▸ TASK STATEMENT: Even if the data beneath seems repetitive, write it all out again exactly.

▸ EXERCISE DATA:

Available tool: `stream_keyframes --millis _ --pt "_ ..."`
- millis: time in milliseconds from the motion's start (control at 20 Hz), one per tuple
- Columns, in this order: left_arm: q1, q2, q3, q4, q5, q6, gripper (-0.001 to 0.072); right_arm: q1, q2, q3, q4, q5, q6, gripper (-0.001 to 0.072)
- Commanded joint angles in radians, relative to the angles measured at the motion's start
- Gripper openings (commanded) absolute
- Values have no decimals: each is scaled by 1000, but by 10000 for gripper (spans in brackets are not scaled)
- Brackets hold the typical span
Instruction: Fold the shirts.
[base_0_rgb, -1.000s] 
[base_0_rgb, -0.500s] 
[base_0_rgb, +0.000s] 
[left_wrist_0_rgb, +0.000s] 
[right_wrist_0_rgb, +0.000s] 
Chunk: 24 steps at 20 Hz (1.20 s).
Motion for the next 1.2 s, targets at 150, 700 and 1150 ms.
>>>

▸ RESPONSE TO THE EXERCISE:
Available tool: `stream_keyframes --millis _ --pt "_ ..."`
- millis: time in milliseconds from the motion's start (control at 20 Hz), one per tuple
- Columns, in this order: left_arm: q1, q2, q3, q4, q5, q6, gripper (-0.001 to 0.072); right_arm: q1, q2, q3, q4, q5, q6, gripper (-0.001 to 0.072)
- Commanded joint angles in radians, relative to the angles measured at the motion's start
- Gripper openings (commanded) absolute
- Values have no decimals: each is scaled by 1000, but by 10000 for gripper (spans in brackets are not scaled)
- Brackets hold the typical span
Instruction: Fold the shirts.
[base_0_rgb, -1.000s] 
[base_0_rgb, -0.500s] 
[base_0_rgb, +0.000s] 
[left_wrist_0_rgb, +0.000s] 
[right_wrist_0_rgb, +0.000s] 
Chunk: 24 steps at 20 Hz (1.20 s).
Motion for the next 1.2 s, targets at 150, 700 and 1150 ms.
>>>

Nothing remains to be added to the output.